Sheng Wu Hua Xue Yu Sheng Wu Wu Li Xue Bao (Shanghai). 2002 Mar;34(2):176-80.
In order to achieve sustained human erythropoietin (hEPO) expression in vivo for the treatment of anemias, recombinant adeno-associated virus (rAAV)-mediated hEPO transfer was studied in this report. rAAV vector plasmid carrying hEPO was constructed, and rAAV vector cell line for production of rAAV was also established. By using the one helper virus-one vector cell line strategy, which we reported previously, rAAV containing the hEPO expression cassette was produced in large-scale. The results showed that the hEPO expressed effectively by rAAV-mediated hEPO transfer into cultured BHK-21 cells. Intramuscular injection of rAAV-hEPO to Balb/c mice resulted in the in vivo expression of hEPO for at least ten weeks, along with the significant elevation of the hematocrits. This report indicates the potential use of rAAV-mediated gene transfer for the treatment of various anemias.
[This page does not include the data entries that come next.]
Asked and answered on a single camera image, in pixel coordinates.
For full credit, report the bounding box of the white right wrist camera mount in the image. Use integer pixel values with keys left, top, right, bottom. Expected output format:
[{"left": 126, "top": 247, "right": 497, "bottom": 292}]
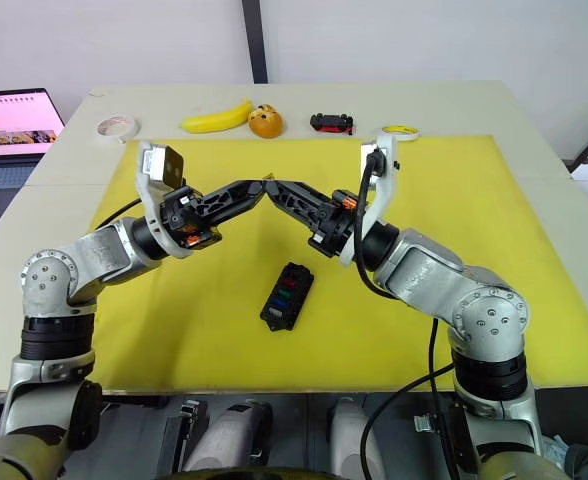
[{"left": 337, "top": 133, "right": 402, "bottom": 267}]

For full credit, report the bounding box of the open laptop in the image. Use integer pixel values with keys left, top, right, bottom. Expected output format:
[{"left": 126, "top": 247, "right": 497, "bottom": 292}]
[{"left": 0, "top": 88, "right": 67, "bottom": 219}]

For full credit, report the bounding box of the white tape roll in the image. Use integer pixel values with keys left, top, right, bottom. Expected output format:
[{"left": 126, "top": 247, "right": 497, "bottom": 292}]
[{"left": 96, "top": 114, "right": 142, "bottom": 144}]

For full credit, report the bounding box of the yellow tape roll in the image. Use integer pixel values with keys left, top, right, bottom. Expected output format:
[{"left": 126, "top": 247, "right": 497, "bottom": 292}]
[{"left": 379, "top": 124, "right": 421, "bottom": 144}]

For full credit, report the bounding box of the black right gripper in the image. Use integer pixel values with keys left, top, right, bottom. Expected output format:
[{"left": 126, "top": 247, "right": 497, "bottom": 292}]
[{"left": 267, "top": 179, "right": 371, "bottom": 260}]

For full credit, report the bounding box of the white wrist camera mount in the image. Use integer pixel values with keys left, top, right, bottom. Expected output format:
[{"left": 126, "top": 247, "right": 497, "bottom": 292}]
[
  {"left": 136, "top": 140, "right": 196, "bottom": 259},
  {"left": 337, "top": 133, "right": 402, "bottom": 267}
]

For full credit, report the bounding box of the red black toy car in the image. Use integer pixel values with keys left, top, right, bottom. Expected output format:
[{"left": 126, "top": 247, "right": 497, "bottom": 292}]
[{"left": 309, "top": 112, "right": 356, "bottom": 137}]

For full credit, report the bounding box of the grey rounded robot leg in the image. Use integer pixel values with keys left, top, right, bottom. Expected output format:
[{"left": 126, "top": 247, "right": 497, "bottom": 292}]
[
  {"left": 182, "top": 399, "right": 274, "bottom": 474},
  {"left": 327, "top": 396, "right": 381, "bottom": 474}
]

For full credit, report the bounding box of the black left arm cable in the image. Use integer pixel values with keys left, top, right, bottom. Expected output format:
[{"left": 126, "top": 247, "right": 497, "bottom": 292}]
[{"left": 92, "top": 197, "right": 144, "bottom": 231}]

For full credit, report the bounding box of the yellow banana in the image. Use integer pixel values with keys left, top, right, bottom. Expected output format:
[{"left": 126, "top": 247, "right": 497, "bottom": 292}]
[{"left": 179, "top": 97, "right": 254, "bottom": 135}]

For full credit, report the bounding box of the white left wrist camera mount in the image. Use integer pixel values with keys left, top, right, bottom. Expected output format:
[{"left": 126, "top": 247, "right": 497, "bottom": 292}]
[{"left": 136, "top": 140, "right": 196, "bottom": 259}]

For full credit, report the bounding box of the yellow table mat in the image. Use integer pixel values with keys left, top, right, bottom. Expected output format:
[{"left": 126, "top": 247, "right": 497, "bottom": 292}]
[{"left": 90, "top": 133, "right": 588, "bottom": 394}]

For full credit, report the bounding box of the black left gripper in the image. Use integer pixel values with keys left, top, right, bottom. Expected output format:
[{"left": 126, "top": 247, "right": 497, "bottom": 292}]
[{"left": 161, "top": 178, "right": 269, "bottom": 251}]

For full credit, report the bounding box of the black wall post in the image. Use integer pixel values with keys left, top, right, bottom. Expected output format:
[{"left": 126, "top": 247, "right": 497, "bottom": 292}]
[{"left": 240, "top": 0, "right": 271, "bottom": 85}]

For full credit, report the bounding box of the orange round fruit toy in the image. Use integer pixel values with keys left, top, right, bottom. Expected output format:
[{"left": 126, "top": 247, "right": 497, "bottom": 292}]
[{"left": 247, "top": 103, "right": 284, "bottom": 140}]

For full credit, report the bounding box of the black fuse box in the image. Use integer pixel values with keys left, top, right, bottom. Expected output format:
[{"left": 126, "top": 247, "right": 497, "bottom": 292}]
[{"left": 259, "top": 260, "right": 317, "bottom": 334}]

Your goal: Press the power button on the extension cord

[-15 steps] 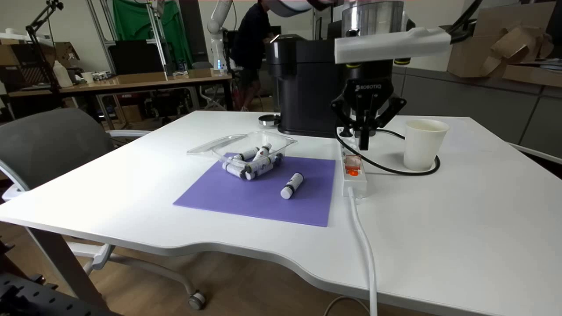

为了在体内实现人促红细胞生成素(hEPO)的持续表达以治疗贫血,本报告研究了重组腺相关病毒(rAAV)介导的hEPO转移。构建了携带hEPO的rAAV载体质粒,并建立了用于生产rAAV的rAAV载体细胞系。通过使用我们之前报道的单辅助病毒-单载体细胞系策略,大规模生产了含有hEPO表达盒的rAAV。结果表明,rAAV介导的hEPO转移到培养的BHK-21细胞中后,hEPO能有效表达。向Balb/c小鼠肌肉注射rAAV-hEPO导致hEPO在体内表达至少十周,同时血细胞比容显著升高。本报告表明rAAV介导的基因转移在治疗各种贫血方面具有潜在用途。